On the other hand, the hotel we stay in usually has some vacancies mid-week. I've never ask them what they are priced at, but the weekends are definitely better attended. A single night might be reduced at some point just to fill it.

Good luck.

Sheila


----------



## Luanne (Aug 3, 2019)

sfwilshire said:


> That doesn't usually happen. Rental cars go up and down, but hotels seem to just go up and up. But I don't really follow hotel prices after we book. Flights really get crazy early. I missed the morning Southwest flights opened and by afternoon the cheaper flights were full. I moved my arrival back to Wednesday 10/2 and was able to reduce prices slightly into ABQ, but most flights  on 10/13 are sold out and the prices are high on 10/14. I paid more than I wanted to for Monday flights home. Later the prices on 10/2 were up from what I paid.
> 
> On the other hand, the hotel we stay in usually has some vacancies mid-week. I've never ask them what they are priced at, but the weekends are definitely better attended. A single night might be reduced at some point just to fill it.
> 
> ...


Well you said this in an earlier post. "The airport hotels are usually available later at a reasonable price than the ones closer to the park." Maybe I misinterpreted.

I will sometimes check hotel rates after I book and sometimes I will find they've dropped.  But right now Days Inn is showing the same price we booked at.  We kind of need to stay there since that is where our car will be and we get more free nights of parking if we stay two nights, rather than one.


----------



## sfwilshire (Aug 3, 2019)

Luanne said:


> Well you said this in an earlier post. "The airport hotels are usually available later at a reasonable price than the ones closer to the park." Maybe I misinterpreted.
> 
> I will sometimes check hotel rates after I book and sometimes I will find they've dropped.  But right now Days Inn is showing the same price we booked at.  We kind of need to stay there since that is where our car will be and we get more free nights of parking if we stay two nights, rather than one.
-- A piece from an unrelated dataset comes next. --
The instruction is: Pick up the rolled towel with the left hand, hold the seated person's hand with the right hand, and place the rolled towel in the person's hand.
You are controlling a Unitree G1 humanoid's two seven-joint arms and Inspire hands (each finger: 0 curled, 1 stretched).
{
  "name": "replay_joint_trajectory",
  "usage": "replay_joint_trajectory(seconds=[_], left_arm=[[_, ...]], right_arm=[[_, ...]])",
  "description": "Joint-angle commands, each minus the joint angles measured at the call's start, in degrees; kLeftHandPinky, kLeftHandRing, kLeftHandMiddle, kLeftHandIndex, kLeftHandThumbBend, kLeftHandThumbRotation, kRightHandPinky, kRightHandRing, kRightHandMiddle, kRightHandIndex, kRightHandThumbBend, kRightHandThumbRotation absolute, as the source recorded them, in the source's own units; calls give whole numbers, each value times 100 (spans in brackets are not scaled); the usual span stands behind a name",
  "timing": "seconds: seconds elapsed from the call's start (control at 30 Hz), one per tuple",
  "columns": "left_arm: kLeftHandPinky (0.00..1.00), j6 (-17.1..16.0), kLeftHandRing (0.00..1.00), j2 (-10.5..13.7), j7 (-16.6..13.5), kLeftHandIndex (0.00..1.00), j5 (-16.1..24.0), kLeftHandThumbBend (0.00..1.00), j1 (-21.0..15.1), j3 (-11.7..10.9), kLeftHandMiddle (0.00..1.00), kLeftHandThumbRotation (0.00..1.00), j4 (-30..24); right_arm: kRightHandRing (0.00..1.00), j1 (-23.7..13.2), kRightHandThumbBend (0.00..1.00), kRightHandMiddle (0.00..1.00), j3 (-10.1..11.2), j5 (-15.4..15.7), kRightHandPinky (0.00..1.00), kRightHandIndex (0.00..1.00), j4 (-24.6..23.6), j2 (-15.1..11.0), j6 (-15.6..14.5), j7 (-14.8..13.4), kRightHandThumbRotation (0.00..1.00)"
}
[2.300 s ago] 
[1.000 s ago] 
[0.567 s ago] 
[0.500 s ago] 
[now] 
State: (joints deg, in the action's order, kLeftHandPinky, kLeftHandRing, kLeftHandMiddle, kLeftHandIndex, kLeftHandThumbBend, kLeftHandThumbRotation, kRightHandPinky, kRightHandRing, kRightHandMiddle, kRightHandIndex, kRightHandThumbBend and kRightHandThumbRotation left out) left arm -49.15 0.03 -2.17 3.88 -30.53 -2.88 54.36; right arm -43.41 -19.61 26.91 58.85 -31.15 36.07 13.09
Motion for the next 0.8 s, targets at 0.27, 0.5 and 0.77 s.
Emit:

I probably just didn't say it very well. I book my hotel room as soon as they are open. The first year we went to Fiesta (2012) we didn't decide until March or April that we were going. Airport hotels were still available, but there was limited availability close to the parks. I've also noticed that when major companies first open reservations, they often show no availability at all, but then a week or so later some rooms open up. I suspect they hold rooms for tour groups until those reservations are all firmed up.

Sheila


----------



## Luanne (Aug 3, 2019)

sfwilshire said:


> I probably just didn't say it very well. I book my hotel room as soon as they are open. The first year we went to Fiesta (2012) we didn't decide until March or April that we were going. Airport hotels were still available, but there was limited availability close to the parks. I've also noticed that when major companies first open reservations, they often show no availability at all, but then a week or so later some rooms open up. I suspect they hold rooms for tour groups until those reservations are all firmed up.
> 
> Sheila


We have been traveling to NYC sometime around the end of September, beginning October the past few years.  It usually involves us staying overnight at a hotel near the airport on at least the return leg.  I don't try to avoid Balloon Fiesta week, I think this is only the second time we've stayed there during that time.  I can only book as far ahead as I know the dates of our trip, and the times of our flights.  It just is what it is.


----------



## heckp (Aug 7, 2019)

Hopefully my bookings with Autoslash prepaid, a standard SUV from Dollar rent a car will be ok. It's only $169.26 for 9 days in Oahu next month.


----------



## fillde (Aug 7, 2019)

In my earlier post I stated my Autoslash price was not honored at the Alamo desk. I was told by the rep a coupon had expired.  I emailed AUTO/Slash and they said they would honor the original price and send me a check.
Autoslash  came through. I received the check. Nice to receive great customer service.


----------



## jjking42 (Aug 8, 2019)

fillde said:


> In my earlier post I stated my Autoslash price was not honored at the Alamo desk. I was told by the rep a coupon had expired.  I emailed AUTO/Slash and they said they would honor the original price and send me a check.
> Autoslash  came through. I received the check. Nice to receive great customer service.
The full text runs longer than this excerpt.